Your instructions
Keep only the lines of the listing that include the word "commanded", and copy them.

Recorded information
····················

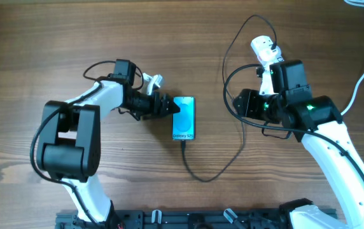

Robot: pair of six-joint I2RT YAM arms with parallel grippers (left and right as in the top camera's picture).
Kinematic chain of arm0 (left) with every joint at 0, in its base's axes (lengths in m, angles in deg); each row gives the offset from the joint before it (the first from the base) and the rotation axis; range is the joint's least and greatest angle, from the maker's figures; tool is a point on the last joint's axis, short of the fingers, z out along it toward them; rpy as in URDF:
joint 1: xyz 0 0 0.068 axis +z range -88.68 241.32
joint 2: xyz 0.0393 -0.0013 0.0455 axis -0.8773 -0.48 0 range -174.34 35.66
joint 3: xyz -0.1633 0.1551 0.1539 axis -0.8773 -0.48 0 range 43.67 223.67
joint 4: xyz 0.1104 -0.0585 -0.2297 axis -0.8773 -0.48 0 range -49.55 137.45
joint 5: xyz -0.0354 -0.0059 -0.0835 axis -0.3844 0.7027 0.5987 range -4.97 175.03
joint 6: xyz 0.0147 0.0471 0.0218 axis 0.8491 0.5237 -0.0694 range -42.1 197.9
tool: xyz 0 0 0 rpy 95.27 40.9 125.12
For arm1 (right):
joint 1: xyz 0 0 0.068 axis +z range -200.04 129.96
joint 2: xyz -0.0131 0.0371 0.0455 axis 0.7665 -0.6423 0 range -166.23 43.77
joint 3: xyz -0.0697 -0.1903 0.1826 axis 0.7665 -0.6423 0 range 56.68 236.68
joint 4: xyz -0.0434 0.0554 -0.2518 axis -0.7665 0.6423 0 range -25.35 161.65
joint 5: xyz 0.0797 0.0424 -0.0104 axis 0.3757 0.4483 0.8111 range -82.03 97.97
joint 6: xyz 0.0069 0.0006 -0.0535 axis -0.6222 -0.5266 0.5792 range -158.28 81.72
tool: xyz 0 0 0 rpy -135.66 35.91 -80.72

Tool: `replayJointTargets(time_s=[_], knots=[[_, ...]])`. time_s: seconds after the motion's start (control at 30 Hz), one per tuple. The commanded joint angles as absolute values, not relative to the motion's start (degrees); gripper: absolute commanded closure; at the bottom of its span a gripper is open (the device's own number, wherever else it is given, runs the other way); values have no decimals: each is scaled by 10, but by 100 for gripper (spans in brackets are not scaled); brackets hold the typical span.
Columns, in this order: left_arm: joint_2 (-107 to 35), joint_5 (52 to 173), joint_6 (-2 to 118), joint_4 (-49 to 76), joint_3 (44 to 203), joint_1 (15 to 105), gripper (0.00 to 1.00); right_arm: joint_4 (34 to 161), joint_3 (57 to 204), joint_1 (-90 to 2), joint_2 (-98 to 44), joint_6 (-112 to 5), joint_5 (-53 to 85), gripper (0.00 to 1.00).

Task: Plug charger to phone and switch on socket
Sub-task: 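Lay the phone flat on the table with the left gripper and release, then move the right gripper onto the power strip's rocker switch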

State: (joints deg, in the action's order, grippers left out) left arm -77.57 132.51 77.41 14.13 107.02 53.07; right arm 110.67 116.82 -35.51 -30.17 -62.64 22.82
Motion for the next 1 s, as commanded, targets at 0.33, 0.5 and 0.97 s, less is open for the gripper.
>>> replayJointTargets(time_s=[0.33,0.5,0.97], knots=[[-573,1146,769,56,1078,582,0,1103,1173,-366,-304,-799,44,96],[-444,1087,741,27,1078,582,0,1089,1174,-423,-311,-804,37,95],[-308,1082,742,2,1078,582,0,1050,1294,-550,-486,-699,78,95]])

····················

Result below
Tool: `replayJointTargets(time_s=[_], knots=[[_, ...]])`. time_s: seconds after the motion's start (control at 30 Hz), one per tuple. The commanded joint angles as absolute values, not relative to the motion's start (degrees); gripper: absolute commanded closure; at the bottom of its span a gripper is open (the device's own number, wherever else it is given, runs the other way); values have no decimals: each is scaled by 10, but by 100 for gripper (spans in brackets are not scaled); brackets hold the typical span.
Motion for the next 1 s, as commanded, targets at 0.33, 0.5 and 0.97 s, less is open for the gripper.

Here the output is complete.